Ie. Deworming children leads to children performing better in schools. These children will have higher grades and then get the best jobs. This will displace other people from getting those jobs. So although the average income of the dewormed children rises the average income of someone else may fall. So the later life increased earnings of those dewormed at school will have come at a cost of lower earnings to others. Similarly other benefits such as being healthier later in life could result from these increased earnings. These idea is discussed in more detail here http://www.copenhagenconsensus.com/sites/default/files/PP_Education_-_Pritchett_0.pdf
Is this something you have considered? Would this effect reduce your credence in deworming as an effective intervention?
Cheers, Sam
Samuel, don’t you think it’s a bit pessimistic to assume that better educational outcomes are a zero-sum game?
Sam,
We have considered this as a possible issue, though we haven’t written about it. We don’t see any particular reason to attribute the income effects of deworming to this dynamic (note that the key deworming study, Baird et al. 2012, does not observe statistically significant increases in total grades of schooling completed, and impacts on test scores are not statistically significant either), though we agree it may be a part of the picture. Generally, any micro-level study focused on earnings impacts (at least where mechanisms are unclear) will have this same issue (so it applies to evidence on long-term impacts of the other interventions as well).
Dear Holden and Ian,
Thank you for your good replies. It is useful for me deciding between the top recommended charities, to know that GiveWell has considered this issue.

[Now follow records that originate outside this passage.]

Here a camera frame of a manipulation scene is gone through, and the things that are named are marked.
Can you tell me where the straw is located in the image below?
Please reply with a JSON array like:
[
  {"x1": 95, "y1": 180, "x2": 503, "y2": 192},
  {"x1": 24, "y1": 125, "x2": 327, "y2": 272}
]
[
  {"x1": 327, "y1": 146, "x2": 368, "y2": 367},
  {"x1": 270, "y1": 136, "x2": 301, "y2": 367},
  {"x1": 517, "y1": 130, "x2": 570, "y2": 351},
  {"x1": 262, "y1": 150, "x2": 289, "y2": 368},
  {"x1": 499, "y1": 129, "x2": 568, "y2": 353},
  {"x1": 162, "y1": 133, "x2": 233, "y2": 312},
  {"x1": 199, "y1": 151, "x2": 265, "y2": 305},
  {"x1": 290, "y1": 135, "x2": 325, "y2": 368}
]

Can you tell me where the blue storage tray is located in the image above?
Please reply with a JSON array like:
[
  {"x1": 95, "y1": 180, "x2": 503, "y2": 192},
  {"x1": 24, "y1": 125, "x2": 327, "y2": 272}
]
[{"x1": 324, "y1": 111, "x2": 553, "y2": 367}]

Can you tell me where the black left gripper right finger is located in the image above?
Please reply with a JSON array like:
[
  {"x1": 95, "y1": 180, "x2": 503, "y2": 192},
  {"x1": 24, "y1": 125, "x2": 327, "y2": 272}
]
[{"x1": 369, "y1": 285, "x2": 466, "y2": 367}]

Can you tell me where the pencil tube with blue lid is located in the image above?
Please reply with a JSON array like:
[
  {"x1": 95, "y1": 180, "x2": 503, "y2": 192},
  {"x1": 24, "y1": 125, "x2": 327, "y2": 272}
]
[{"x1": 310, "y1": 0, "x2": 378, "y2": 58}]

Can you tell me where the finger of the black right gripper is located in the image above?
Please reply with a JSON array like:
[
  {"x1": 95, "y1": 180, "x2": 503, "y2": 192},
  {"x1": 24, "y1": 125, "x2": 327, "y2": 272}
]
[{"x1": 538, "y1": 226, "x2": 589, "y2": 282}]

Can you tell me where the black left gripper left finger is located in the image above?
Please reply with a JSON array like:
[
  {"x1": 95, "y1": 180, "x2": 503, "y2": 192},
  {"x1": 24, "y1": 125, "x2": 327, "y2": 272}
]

For clarity and in case future people are interested:
– This issue arose for me specifically because of a few papers, (such as: http://wber.oxfordjournals.org/content/15/3/367.full.pdf and http://jos.sagepub.com/content/46/1/45.full.pdf) that claimed to have evidence that education interventions in particular were ineffective because of the reasoning laid out above.
– I have found one meta-analysis on this topic that looks into much of the evidence. This an be found at http://www.copenhagenconsensus.com/projects/copenhagen-consensus-2012/research/education in the Challenge paper in the section titled ‘Do school investments contribute to economic growth?’ The conclusion is that the benefits of education may be high or low depending on the degree of economic and political freedom in the country concerned.
– Generally I would love it if GiveWell carried out more analyses of potential macro-level effects like this that could effect giving decisions.